- _WHAT THE TASK ASKS_:
The required output is every record, written out exactly.

Records contained in a dataset:
==================================================

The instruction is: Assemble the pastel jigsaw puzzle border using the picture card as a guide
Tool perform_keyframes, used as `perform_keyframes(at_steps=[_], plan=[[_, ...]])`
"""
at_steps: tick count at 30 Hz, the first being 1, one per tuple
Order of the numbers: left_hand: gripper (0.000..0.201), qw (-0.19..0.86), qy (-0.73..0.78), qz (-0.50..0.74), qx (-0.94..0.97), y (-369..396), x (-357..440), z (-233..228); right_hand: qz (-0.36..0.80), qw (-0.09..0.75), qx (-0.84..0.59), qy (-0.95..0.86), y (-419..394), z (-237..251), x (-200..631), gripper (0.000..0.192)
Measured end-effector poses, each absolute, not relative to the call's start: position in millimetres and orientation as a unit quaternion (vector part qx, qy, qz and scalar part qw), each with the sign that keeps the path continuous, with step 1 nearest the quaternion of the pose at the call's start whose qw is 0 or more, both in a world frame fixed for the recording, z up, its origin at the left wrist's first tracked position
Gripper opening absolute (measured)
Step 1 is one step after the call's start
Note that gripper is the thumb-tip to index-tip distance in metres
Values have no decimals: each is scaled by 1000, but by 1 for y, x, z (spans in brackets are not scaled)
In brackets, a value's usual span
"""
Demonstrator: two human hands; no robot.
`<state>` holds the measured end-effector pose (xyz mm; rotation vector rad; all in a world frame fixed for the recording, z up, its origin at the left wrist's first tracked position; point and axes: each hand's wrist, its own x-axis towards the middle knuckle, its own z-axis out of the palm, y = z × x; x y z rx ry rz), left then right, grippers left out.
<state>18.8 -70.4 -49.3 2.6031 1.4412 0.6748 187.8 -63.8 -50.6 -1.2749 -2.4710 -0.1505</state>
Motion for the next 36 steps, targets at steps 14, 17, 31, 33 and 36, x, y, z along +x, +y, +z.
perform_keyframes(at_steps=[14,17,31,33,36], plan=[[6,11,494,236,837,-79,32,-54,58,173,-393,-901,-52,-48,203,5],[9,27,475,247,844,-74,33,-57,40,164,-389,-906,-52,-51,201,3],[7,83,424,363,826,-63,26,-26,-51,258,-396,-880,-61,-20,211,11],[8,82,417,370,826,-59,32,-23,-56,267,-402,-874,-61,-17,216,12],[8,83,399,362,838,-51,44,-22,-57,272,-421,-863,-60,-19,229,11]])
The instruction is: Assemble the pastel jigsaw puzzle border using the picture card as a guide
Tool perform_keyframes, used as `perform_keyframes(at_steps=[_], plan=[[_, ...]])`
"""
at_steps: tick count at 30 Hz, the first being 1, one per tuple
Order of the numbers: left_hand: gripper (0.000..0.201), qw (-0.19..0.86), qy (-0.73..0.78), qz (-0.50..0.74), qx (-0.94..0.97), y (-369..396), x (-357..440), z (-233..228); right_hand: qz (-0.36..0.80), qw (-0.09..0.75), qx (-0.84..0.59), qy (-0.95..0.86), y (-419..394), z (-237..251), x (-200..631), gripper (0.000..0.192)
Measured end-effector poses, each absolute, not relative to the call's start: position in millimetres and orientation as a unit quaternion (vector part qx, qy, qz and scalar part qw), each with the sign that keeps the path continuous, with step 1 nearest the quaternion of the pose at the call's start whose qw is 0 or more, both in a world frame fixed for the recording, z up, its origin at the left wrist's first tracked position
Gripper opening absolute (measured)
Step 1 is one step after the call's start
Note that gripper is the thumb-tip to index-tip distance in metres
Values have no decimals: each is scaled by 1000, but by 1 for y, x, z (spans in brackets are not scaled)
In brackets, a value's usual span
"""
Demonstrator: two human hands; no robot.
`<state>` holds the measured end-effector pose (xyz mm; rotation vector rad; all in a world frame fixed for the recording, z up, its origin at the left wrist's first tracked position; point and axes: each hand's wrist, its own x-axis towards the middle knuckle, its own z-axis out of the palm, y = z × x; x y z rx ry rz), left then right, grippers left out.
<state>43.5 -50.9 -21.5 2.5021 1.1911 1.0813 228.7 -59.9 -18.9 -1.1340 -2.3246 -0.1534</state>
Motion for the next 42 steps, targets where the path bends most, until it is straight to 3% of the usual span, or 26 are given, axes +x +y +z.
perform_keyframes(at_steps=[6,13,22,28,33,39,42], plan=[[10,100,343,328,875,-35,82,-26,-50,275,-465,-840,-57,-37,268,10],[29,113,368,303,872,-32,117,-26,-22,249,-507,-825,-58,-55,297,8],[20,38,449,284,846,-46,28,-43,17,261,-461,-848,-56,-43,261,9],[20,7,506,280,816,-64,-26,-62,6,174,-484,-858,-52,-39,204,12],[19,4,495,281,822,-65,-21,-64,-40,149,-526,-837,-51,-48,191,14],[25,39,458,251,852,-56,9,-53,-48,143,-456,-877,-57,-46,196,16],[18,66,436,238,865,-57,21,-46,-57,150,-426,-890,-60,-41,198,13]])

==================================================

- _SOLUTION TO THIS PROBLEM_:
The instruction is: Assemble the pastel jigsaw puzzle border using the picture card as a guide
Tool perform_keyframes, used as `perform_keyframes(at_steps=[_], plan=[[_, ...]])`
"""
at_steps: tick count at 30 Hz, the first being 1, one per tuple
Order of the numbers: left_hand: gripper (0.000..0.201), qw (-0.19..0.86), qy (-0.73..0.78), qz (-0.50..0.74), qx (-0.94..0.97), y (-369..396), x (-357..440), z (-233..228); right_hand: qz (-0.36..0.80), qw (-0.09..0.75), qx (-0.84..0.59), qy (-0.95..0.86), y (-419..394), z (-237..251), x (-200..631), gripper (0.000..0.192)
Measured end-effector poses, each absolute, not relative to the call's start: position in millimetres and orientation as a unit quaternion (vector part qx, qy, qz and scalar part qw), each with the sign that keeps the path continuous, with step 1 nearest the quaternion of the pose at the call's start whose qw is 0 or more, both in a world frame fixed for the recording, z up, its origin at the left wrist's first tracked position
Gripper opening absolute (measured)
Step 1 is one step after the call's start
Note that gripper is the thumb-tip to index-tip distance in metres
Values have no decimals: each is scaled by 1000, but by 1 for y, x, z (spans in brackets are not scaled)
In brackets, a value's usual span
"""
Demonstrator: two human hands; no robot.
`<state>` holds the measured end-effector pose (xyz mm; rotation vector rad; all in a world frame fixed for the recording, z up, its origin at the left wrist's first tracked position; point and axes: each hand's wrist, its own x-axis towards the middle knuckle, its own z-axis out of the palm, y = z × x; x y z rx ry rz), left then right, grippers left out.
<state>18.8 -70.4 -49.3 2.6031 1.4412 0.6748 187.8 -63.8 -50.6 -1.2749 -2.4710 -0.1505</state>
Motion for the next 36 steps, targets at steps 14, 17, 31, 33 and 36, x, y, z along +x, +y, +z.
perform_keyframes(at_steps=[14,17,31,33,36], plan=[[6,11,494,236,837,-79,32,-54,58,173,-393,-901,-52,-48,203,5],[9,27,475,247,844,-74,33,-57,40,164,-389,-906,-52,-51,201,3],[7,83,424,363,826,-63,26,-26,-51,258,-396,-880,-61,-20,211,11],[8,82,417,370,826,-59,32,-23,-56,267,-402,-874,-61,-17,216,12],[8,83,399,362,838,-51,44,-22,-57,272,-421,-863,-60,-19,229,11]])
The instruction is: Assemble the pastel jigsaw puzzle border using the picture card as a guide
Tool perform_keyframes, used as `perform_keyframes(at_steps=[_], plan=[[_, ...]])`
"""
at_steps: tick count at 30 Hz, the first being 1, one per tuple
Order of the numbers: left_hand: gripper (0.000..0.201), qw (-0.19..0.86), qy (-0.73..0.78), qz (-0.50..0.74), qx (-0.94..0.97), y (-369..396), x (-357..440), z (-233..228); right_hand: qz (-0.36..0.80), qw (-0.09..0.75), qx (-0.84..0.59), qy (-0.95..0.86), y (-419..394), z (-237..251), x (-200..631), gripper (0.000..0.192)
Measured end-effector poses, each absolute, not relative to the call's start: position in millimetres and orientation as a unit quaternion (vector part qx, qy, qz and scalar part qw), each with the sign that keeps the path continuous, with step 1 nearest the quaternion of the pose at the call's start whose qw is 0 or more, both in a world frame fixed for the recording, z up, its origin at the left wrist's first tracked position
Gripper opening absolute (measured)
Step 1 is one step after the call's start
Note that gripper is the thumb-tip to index-tip distance in metres
Values have no decimals: each is scaled by 1000, but by 1 for y, x, z (spans in brackets are not scaled)
In brackets, a value's usual span
"""
Demonstrator: two human hands; no robot.
`<state>` holds the measured end-effector pose (xyz mm; rotation vector rad; all in a world frame fixed for the recording, z up, its origin at the left wrist's first tracked position; point and axes: each hand's wrist, its own x-axis towards the middle knuckle, its own z-axis out of the palm, y = z × x; x y z rx ry rz), left then right, grippers left out.
<state>43.5 -50.9 -21.5 2.5021 1.1911 1.0813 228.7 -59.9 -18.9 -1.1340 -2.3246 -0.1534</state>
Motion for the next 42 steps, targets where the path bends most, until it is straight to 3% of the usual span, or 26 are given, axes +x +y +z.
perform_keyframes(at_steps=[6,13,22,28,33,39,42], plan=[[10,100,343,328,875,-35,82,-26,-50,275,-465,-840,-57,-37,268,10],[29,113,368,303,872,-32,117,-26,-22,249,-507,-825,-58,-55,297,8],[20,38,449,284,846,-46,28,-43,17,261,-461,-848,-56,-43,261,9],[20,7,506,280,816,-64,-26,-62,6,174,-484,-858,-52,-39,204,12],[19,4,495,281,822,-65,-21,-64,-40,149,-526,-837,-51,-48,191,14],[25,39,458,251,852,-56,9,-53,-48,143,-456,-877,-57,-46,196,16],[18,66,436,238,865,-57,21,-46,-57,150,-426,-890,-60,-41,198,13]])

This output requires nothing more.